Graduation Year


Document Type




Degree Name

Doctor of Philosophy (Ph.D.)

Degree Granting Department

Graduate School

Major Professor

Eduardo M. Sotomayor, Ph.D.

Co-Major Professor

Javier Pinilla Ibarz, Ph.D.

Committee Member

Sheng Wei, Ph.D.

Committee Member

Kenneth Wright, Ph.D.


CD8+ T cells, C/EBPbeta, Myeloid-derived suppressor cells, Neutrophils


During hematopoiesis, multilineage progenitor cells and the precursors are committed to individual hematopoietic lineages. In normal myelopoiesis, the immature myeloid cells (IMCs) differentiate into macrophages, neutrophils or dendritic cells. However, under tumor burden, these IMCs differentiate into myeloid derived suppressor cells (MDSCs) result in an up-regulation of immune suppressive factors and pro-tumor effect. The development of normal or malignant is tightly controlled by endogenous signals such as transcription factors and epigenetic regulations. HDAC11 is the newest identified members of the histone deacetylase (HDAC) family. Previous study in our group had identified HDAC11 as a negative regulator of interleukin 10 (IL-10) production in antigen-presenting cells (APCs). However, the mechanisms of HDAC11 in regulating myeloid cells differentiation and function remained unclear.

We have uncovered for the first time that in the absence of HDAC11, upon LPS stimulation, neutrophils isolated form mice displays an over-production of pro-inflammatory cytokines such as TNF-alpha and IL-6. Strikingly, these HDAC11KO neutrophils showed a significantly higher migratory and phagocytosis activity, resulting from an overexpression of the migratory receptor and cytokine CXCR/L2. We have performed Chromatin Immunoprecipitation (ChIP) analysis on the neutrophils and discovered that HDAC11 was recruited to the promoter regulatory region of these genes we have identified. This part of data will be discussed mainly in chapter 2.

Not only does HDAC11 plays a crucial role in the neutrophil function, our group have also found out that lacking of HDAC11 result in an increased suppressive activity of the Myeloid-derived Suppressor Cells (MDSCs).
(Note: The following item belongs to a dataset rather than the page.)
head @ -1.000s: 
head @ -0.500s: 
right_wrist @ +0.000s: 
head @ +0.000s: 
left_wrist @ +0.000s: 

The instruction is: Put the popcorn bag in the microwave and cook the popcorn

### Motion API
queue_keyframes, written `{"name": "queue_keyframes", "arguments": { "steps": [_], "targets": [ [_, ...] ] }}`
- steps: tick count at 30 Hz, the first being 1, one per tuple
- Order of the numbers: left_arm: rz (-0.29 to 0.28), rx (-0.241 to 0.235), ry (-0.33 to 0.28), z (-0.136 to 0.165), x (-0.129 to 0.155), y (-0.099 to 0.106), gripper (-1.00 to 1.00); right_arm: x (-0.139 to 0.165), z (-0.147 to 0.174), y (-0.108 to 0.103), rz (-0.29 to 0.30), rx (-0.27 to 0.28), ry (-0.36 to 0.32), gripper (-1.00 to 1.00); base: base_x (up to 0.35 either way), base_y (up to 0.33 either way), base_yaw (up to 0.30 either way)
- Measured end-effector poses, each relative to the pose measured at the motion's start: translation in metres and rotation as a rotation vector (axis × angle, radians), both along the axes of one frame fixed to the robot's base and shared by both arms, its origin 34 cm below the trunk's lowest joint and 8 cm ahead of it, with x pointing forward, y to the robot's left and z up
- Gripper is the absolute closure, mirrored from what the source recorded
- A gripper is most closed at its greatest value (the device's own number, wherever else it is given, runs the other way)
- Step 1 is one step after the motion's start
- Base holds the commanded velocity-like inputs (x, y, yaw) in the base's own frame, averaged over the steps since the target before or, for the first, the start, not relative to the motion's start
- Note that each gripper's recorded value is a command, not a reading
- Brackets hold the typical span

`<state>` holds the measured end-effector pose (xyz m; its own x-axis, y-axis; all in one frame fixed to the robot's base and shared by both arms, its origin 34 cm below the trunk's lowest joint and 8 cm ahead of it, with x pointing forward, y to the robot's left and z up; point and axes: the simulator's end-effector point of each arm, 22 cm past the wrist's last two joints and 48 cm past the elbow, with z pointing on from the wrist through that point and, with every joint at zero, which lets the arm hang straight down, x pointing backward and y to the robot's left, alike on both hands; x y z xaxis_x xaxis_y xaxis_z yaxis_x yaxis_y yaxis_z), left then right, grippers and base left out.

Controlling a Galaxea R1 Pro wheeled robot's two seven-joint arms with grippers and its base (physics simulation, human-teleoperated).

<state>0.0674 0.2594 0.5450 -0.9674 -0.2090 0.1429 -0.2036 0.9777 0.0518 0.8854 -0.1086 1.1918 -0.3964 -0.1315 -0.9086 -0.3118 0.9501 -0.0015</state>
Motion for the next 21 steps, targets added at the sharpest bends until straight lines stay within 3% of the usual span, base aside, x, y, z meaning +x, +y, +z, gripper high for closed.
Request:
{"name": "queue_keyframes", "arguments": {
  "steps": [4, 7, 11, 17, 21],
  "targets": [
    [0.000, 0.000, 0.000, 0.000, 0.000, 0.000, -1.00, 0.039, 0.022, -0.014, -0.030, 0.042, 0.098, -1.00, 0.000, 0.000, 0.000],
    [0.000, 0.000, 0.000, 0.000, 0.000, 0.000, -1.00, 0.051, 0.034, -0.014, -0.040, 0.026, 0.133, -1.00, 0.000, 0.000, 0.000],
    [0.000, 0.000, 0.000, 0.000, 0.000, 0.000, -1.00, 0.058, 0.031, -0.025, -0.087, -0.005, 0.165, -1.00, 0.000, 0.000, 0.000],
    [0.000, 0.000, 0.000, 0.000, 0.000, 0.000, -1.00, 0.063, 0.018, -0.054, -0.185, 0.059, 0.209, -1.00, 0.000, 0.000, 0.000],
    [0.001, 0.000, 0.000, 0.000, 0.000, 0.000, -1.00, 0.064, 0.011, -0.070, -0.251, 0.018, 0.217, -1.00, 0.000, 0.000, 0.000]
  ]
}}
The previous publication of our group had shown that the tumor bearing mice experienced a much more aggressive growth pattern in the HDAC11 KO mice compare with C57BL/6 wild type control. MDSCs isolated from mice lacking HDAC11 appeared to gain increased capability to suppress the function of antigen-specific CD8+ T cells in vitro. Followed by this initial study, in chapter 3, we observed an up-regulation of both expression and enzymatic activity of arginase 1 and Nos2, two enzymes that are crucial in regulating MDSCs suppressive function. The aberrant enzymatic activity of Arg1 and Nos2 in HDAC11KO MDSCs is possibly result from an over-expression of the lineage-specific transcription factor C/EBPβ, which is previously proved to be essential for the differentiation of functional MDSCs. Furthermore, our ChIP data confirmed that HDAC11 may play as an negative regulator of C/EBPβ. Recently, our lab had demonstrated that T cells lacking HDAC11 gained a hyperactive phenotype and anti-tumor effect, indicating that HDAC11 may play a dual role in the host immune system. We further performed an adoptive transfer therapy to C57BL/6 tumor bearing mice. Our data showed that the additional administration of HDAC11KO MDSCs could eliminate, at least partially, the anti-tumor effect by adoptive transfer of HDAC11KO T cells.

Taken together, we have uncovered a previously unknown role for HDAC11 as a transcriptional regulator in the myeloid cells differentiation and function. Based on our data and previous work from our lab, we propose a dual role of HDAC11 played in the host immune system. In the absence of HDAC11, host defenders such as neutrophils and T cells are functionally more aggressive against intruders such as pathogen and cancer. However, the immune suppressors such as MDSCs became more suppressive. The contradictory role HDAC11 played in the immune system may provide some insights for the assessment of the pharmacological value of HDAC11 and contribute to the development of novel immunotherapeutic strategies.